* Exercise objective *
Set down the data below word for word, and leave the images aside.
** Opening Information supplied block **
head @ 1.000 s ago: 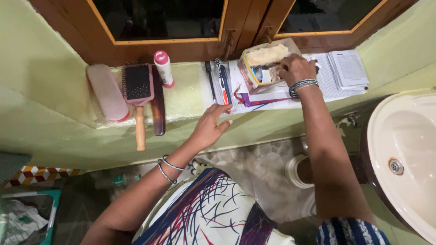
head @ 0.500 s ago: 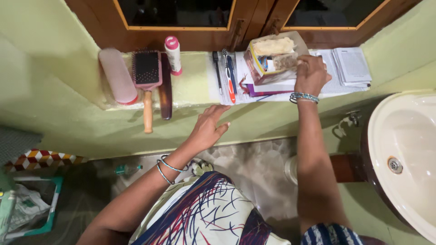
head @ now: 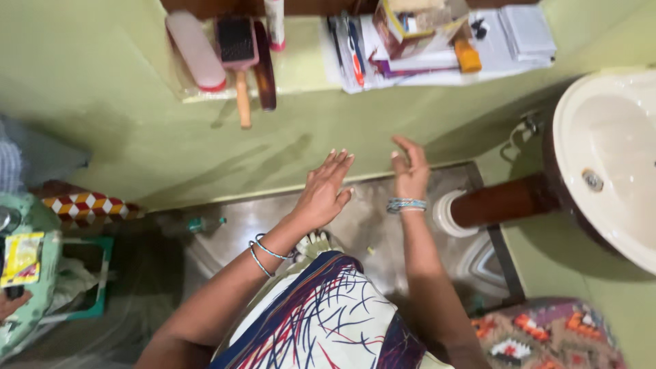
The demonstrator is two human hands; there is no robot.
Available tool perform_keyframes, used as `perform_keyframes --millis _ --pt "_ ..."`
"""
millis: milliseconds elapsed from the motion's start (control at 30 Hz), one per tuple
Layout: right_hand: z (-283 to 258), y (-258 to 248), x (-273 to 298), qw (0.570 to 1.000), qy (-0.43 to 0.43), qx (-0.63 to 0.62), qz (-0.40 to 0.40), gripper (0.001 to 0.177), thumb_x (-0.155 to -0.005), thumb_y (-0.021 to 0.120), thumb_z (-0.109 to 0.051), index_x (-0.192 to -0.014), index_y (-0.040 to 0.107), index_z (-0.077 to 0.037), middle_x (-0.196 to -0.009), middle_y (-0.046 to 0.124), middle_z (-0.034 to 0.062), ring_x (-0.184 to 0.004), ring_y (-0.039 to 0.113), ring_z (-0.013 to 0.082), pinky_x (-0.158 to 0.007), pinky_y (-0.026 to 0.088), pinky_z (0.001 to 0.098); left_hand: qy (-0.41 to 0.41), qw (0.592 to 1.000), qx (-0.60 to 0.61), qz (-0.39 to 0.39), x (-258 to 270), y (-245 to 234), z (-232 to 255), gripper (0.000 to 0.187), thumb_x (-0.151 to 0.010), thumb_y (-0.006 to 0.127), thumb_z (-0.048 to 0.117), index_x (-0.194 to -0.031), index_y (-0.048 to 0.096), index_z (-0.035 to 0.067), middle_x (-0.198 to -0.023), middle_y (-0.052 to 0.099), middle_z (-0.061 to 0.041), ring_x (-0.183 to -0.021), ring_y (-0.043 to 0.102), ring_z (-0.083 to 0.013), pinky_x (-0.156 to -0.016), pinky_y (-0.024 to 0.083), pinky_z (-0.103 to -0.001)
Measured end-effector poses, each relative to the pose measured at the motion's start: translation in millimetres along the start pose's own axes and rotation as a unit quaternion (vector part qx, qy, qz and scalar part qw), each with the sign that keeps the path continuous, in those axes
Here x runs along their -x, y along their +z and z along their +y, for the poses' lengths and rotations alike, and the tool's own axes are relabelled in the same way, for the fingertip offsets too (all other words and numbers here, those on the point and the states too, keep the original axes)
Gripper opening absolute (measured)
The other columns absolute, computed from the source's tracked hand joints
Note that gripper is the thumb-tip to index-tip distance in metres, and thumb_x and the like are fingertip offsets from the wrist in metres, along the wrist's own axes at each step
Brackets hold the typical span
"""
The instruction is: The person organizes small items on a cluttered countertop and a patterned cloth. They pick up and place down various objects including a small bottle, a pen, a white cloth, and a small box, moving them between the counter and the cloth.
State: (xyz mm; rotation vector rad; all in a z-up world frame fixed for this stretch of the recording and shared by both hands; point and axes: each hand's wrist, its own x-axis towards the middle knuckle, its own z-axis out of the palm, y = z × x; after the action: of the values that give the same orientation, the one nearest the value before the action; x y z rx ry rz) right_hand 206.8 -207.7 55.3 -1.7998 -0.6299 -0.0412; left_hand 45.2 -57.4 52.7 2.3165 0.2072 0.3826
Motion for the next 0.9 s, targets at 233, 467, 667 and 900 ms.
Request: perform_keyframes --millis 233,467,667,900 --pt "12 1 152 0.995 0.015 0.058 -0.086 0.033 -0.091 0.063 -0.003 -0.124 0.069 -0.005 -0.125 0.071 0.0148 -0.12 0.065 0.0311 -0.105 0.048 0.0374 -0.011 0.997 -0.011 -0.081 103 54 6 0.082 -0.086 0.066 0.02 -0.157 0.029 0.002 -0.166 0.024 -0.023 -0.155 0.018 -0.0388 -0.116 0.027 -0.055" --pt "-5 -31 237 0.984 0.05 0.129 -0.111 0.031 -0.092 0.066 -0.015 -0.122 0.069 -0.008 -0.127 0.069 0.0147 -0.117 0.066 0.0345 -0.098 0.051 0.0398 -0.022 0.981 -0.022 -0.191 170 98 33 0.091 -0.084 0.069 0.025 -0.158 0.021 0.0 -0.165 0.02 -0.026 -0.155 0.016 -0.0404 -0.115 0.027 -0.055" --pt "9 -62 283 0.965 0.064 0.205 -0.151 0.033 -0.092 0.065 -0.02 -0.124 0.068 -0.013 -0.128 0.068 0.0093 -0.115 0.065 0.0307 -0.094 0.044 0.0453 -0.04 0.97 -0.028 -0.237 205 123 59 0.092 -0.087 0.068 0.03 -0.159 0.018 0.0 -0.165 0.018 -0.027 -0.155 0.013 -0.0418 -0.116 0.026 -0.056" --pt "21 -123 351 0.951 0.098 0.242 -0.164 0.035 -0.09 0.065 -0.018 -0.124 0.067 -0.015 -0.126 0.068 0.0076 -0.113 0.065 0.029 -0.094 0.042 0.045 -0.038 0.955 -0.059 -0.289 259 180 106 0.098 -0.088 0.067 0.033 -0.159 0.012 -0.004 -0.166 0.01 -0.029 -0.156 0.006 -0.0425 -0.116 0.023 -0.059"
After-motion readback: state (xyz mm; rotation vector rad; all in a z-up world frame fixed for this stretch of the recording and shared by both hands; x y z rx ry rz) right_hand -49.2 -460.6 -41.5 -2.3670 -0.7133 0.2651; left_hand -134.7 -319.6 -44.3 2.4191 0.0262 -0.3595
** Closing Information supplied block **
* Result *
head @ 1.000 s ago: 
head @ 0.500 s ago: 
head @ now: 
The demonstrator is two human hands; there is no robot.
Available tool perform_keyframes, used as `perform_keyframes --millis _ --pt "_ ..."`
"""
millis: milliseconds elapsed from the motion's start (control at 30 Hz), one per tuple
Layout: right_hand: z (-283 to 258), y (-258 to 248), x (-273 to 298), qw (0.570 to 1.000), qy (-0.43 to 0.43), qx (-0.63 to 0.62), qz (-0.40 to 0.40), gripper (0.001 to 0.177), thumb_x (-0.155 to -0.005), thumb_y (-0.021 to 0.120), thumb_z (-0.109 to 0.051), index_x (-0.192 to -0.014), index_y (-0.040 to 0.107), index_z (-0.077 to 0.037), middle_x (-0.196 to -0.009), middle_y (-0.046 to 0.124), middle_z (-0.034 to 0.062), ring_x (-0.184 to 0.004), ring_y (-0.039 to 0.113), ring_z (-0.013 to 0.082), pinky_x (-0.158 to 0.007), pinky_y (-0.026 to 0.088), pinky_z (0.001 to 0.098); left_hand: qy (-0.41 to 0.41), qw (0.592 to 1.000), qx (-0.60 to 0.61), qz (-0.39 to 0.39), x (-258 to 270), y (-245 to 234), z (-232 to 255), gripper (0.000 to 0.187), thumb_x (-0.151 to 0.010), thumb_y (-0.006 to 0.127), thumb_z (-0.048 to 0.117), index_x (-0.194 to -0.031), index_y (-0.048 to 0.096), index_z (-0.035 to 0.067), middle_x (-0.198 to -0.023), middle_y (-0.052 to 0.099), middle_z (-0.061 to 0.041), ring_x (-0.183 to -0.021), ring_y (-0.043 to 0.102), ring_z (-0.083 to 0.013), pinky_x (-0.156 to -0.016), pinky_y (-0.024 to 0.083), pinky_z (-0.103 to -0.001)
Measured end-effector poses, each relative to the pose measured at the motion's start: translation in millimetres along the start pose's own axes and rotation as a unit quaternion (vector part qx, qy, qz and scalar part qw), each with the sign that keeps the path continuous, in those axes
Here x runs along their -x, y along their +z and z along their +y, for the poses' lengths and rotations alike, and the tool's own axes are relabelled in the same way, for the fingertip offsets too (all other words and numbers here, those on the point and the states too, keep the original axes)
Gripper opening absolute (measured)
The other columns absolute, computed from the source's tracked hand joints
Note that gripper is the thumb-tip to index-tip distance in metres, and thumb_x and the like are fingertip offsets from the wrist in metres, along the wrist's own axes at each step
Brackets hold the typical span
"""
The instruction is: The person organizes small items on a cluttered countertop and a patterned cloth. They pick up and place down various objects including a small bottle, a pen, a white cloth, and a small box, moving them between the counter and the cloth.
State: (xyz mm; rotation vector rad; all in a z-up world frame fixed for this stretch of the recording and shared by both hands; point and axes: each hand's wrist, its own x-axis towards the middle knuckle, its own z-axis out of the palm, y = z × x; after the action: of the values that give the same orientation, the one nearest the value before the action; x y z rx ry rz) right_hand 206.8 -207.7 55.3 -1.7998 -0.6299 -0.0412; left_hand 45.2 -57.4 52.7 2.3165 0.2072 0.3826
Motion for the next 0.9 s, targets at 233, 467, 667 and 900 ms.
Request: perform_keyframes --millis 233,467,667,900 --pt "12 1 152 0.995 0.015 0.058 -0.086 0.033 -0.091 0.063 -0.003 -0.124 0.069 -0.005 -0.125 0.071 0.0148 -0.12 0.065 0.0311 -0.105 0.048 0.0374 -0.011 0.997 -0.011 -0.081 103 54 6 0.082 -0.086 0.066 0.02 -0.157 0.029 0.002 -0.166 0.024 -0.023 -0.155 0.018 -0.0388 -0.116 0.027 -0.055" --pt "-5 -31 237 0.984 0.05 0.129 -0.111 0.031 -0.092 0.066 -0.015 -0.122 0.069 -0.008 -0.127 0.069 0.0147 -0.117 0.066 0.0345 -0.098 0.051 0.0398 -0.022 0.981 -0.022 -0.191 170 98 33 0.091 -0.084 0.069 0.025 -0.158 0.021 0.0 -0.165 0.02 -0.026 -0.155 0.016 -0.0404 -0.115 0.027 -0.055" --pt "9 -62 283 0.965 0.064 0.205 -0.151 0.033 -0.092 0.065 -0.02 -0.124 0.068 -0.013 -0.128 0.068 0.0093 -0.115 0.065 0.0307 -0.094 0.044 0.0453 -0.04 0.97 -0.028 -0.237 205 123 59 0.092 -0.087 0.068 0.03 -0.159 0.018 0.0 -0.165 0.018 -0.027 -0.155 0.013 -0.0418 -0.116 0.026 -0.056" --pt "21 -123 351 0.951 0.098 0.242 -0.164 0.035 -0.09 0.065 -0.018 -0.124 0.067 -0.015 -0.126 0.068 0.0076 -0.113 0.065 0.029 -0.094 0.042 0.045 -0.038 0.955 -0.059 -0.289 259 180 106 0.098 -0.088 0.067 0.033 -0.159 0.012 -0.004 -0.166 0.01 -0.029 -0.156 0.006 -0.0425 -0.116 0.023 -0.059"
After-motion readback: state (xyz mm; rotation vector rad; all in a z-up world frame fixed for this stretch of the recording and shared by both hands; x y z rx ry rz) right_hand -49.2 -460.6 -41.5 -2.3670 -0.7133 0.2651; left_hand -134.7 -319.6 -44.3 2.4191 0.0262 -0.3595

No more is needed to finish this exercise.